Both rulings are federal decisions, though, and the majority of age-discrimination matters, if they go to trial—which is itself rare—wind up in state court, which is beneficial to Washington state employees. “Washington law against discrimination has been around a long time,” Freed says. “The courts don’t follow Hazen Paper necessarily. At least no Washington court has made it clear that we follow Hazen Paper, although it wouldn’t be surprising if they did, and we definitely don’t follow Gross. In Washington, you just have to show that age was a substantial factor in the termination.”

But that’s difficult enough.

The first federal law to protect workers from age discrimination, the Age Discrimination in Employment Act of 1967, grew out of the 1964 Civil Rights Act, which included a section instructing then-Secretary of Labor W. Willard Wirtz to examine age discrimination in the labor market. His 1965 two-volume report found no evidence of prejudice against older workers. But he did find substantial evidence of employers not hiring qualified workers based upon age.

“The report holds,” The New York Times reported in 1965, “that about half of all job openings that develop in the private economy each year are closed to applicants over 55, and a quarter of them are closed to applicants over 45.”

This may be the biggest reason why age discrimination is so difficult to talk about. The most prevalent examples are assumed to be the result of inaction rather than action: not hiring someone within the protected group rather than firing someone within the protected group.

“When it’s happening on the job, it’s easier to prove,” says Teller. “Usually you’ve got somebody who’s doing a good job, and they get a new supervisor who’s got an attitude. Often, that supervisor will make some kind of comment or slur or joke that gets you into their mental state or their motivation.”

Then there are the situations in which older job-seekers are simply not hired. “Those are tough cases to pursue,” Teller says, “because you don’t have any contacts on the inside. You just get turned down for the job and you never learn that there was some comment by the decision-maker that they need a new, young sales force. You just don’t get a call.”

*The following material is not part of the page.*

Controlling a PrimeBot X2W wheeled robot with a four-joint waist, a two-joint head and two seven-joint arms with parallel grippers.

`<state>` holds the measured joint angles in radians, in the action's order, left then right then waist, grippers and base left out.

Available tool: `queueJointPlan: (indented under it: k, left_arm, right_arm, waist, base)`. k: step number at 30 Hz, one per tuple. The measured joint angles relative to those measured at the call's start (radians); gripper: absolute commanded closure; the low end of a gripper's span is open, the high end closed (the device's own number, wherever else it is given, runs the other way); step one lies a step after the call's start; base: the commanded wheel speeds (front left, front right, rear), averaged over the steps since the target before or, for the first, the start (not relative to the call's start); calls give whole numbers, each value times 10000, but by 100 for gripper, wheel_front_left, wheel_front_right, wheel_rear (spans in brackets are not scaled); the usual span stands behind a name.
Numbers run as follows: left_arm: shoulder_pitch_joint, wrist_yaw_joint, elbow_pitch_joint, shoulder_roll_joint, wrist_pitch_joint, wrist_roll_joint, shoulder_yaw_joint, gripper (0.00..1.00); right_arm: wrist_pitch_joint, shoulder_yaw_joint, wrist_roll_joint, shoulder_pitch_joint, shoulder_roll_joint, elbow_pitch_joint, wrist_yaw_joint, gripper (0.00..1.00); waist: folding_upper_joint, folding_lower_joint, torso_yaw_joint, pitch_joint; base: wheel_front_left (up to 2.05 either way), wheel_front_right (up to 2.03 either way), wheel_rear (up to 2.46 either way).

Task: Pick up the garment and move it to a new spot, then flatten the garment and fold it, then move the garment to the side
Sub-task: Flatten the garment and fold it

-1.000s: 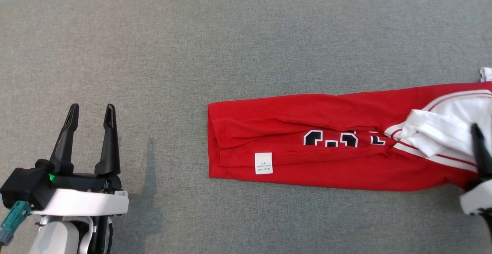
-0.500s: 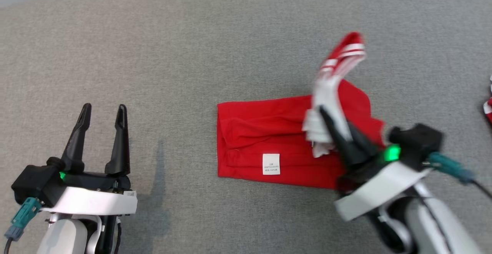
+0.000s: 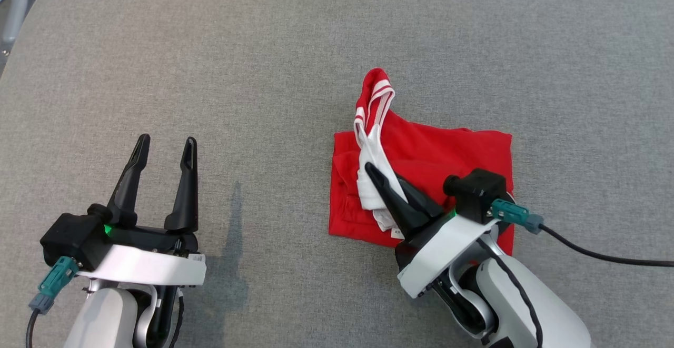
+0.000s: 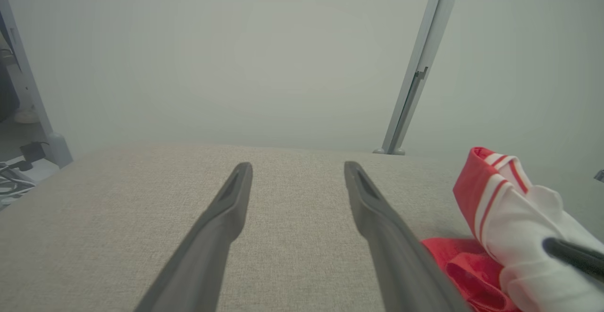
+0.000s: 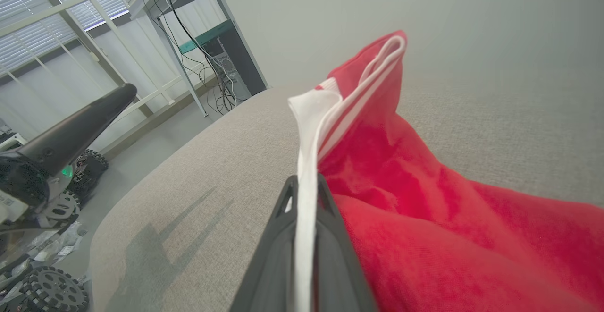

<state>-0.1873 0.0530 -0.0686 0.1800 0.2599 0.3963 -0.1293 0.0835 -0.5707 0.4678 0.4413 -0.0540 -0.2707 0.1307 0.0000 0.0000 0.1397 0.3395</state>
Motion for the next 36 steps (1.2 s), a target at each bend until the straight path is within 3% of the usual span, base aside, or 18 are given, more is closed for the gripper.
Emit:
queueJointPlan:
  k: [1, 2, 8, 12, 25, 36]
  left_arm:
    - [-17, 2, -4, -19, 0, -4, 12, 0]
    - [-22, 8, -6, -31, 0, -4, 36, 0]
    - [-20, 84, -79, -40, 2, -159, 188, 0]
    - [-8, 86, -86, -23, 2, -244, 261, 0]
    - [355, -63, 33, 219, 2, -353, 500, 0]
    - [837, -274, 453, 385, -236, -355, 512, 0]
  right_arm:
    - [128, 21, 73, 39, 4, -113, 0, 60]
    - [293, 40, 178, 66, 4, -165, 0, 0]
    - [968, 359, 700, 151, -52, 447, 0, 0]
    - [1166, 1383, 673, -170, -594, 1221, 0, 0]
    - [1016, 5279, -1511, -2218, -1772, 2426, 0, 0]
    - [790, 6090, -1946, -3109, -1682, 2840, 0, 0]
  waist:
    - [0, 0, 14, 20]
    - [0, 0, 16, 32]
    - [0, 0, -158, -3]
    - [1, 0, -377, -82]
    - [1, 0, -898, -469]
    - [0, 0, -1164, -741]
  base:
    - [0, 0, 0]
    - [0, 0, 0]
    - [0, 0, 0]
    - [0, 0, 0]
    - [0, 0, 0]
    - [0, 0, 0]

Certain statistics bear this out. While older workers are less likely to be unemployed than younger workers, they are more likely to suffer long-term unemployment (27 weeks or more). In a February 2010 study, the U.S. Department of Labor found that, among the unemployed, only 28.5 percent of those ages 16 to 24 suffered long-term unemployment compared with 49.1 percent of those 55 and older. By 2011, that figure for older workers reached 55 percent.

This, too, makes some business sense. Institutional memory, one of the best reasons for keeping older employees, is not in play when it comes to hiring. A younger employee, meanwhile, may stay with a company for decades; that’s unlikely for a 59-year-old employee.

“Some employers tend to want to hire someone younger; someone they can train rather than someone who comes with a lot of experience,” says Bastian. “It appears to employers that they can justify that easily—either fool themselves that age discrimination isn’t involved in their decision or hide it sufficiently so they don’t have to pay the consequences.”

That either/or proposition is part of the murkiness of age discrimination. Is it happening on purpose? Or, as the Wirtz report suggested 50 years ago, is it the result of “the ruthless play of wholly impersonal forces”?

Freed, though mostly a plaintiff’s attorney, also works as a mediator, and he sees both sides of the issue. “What I can tell you, in fairness, is that I often see employers who swear up and down every which way that they haven’t discriminated,” he says. “They’re dealing with a lawsuit that’s costing them tens of thousands of dollars when they don’t believe they’ve done anything wrong.

“And they may not have done anything wrong. I mean, who knows?”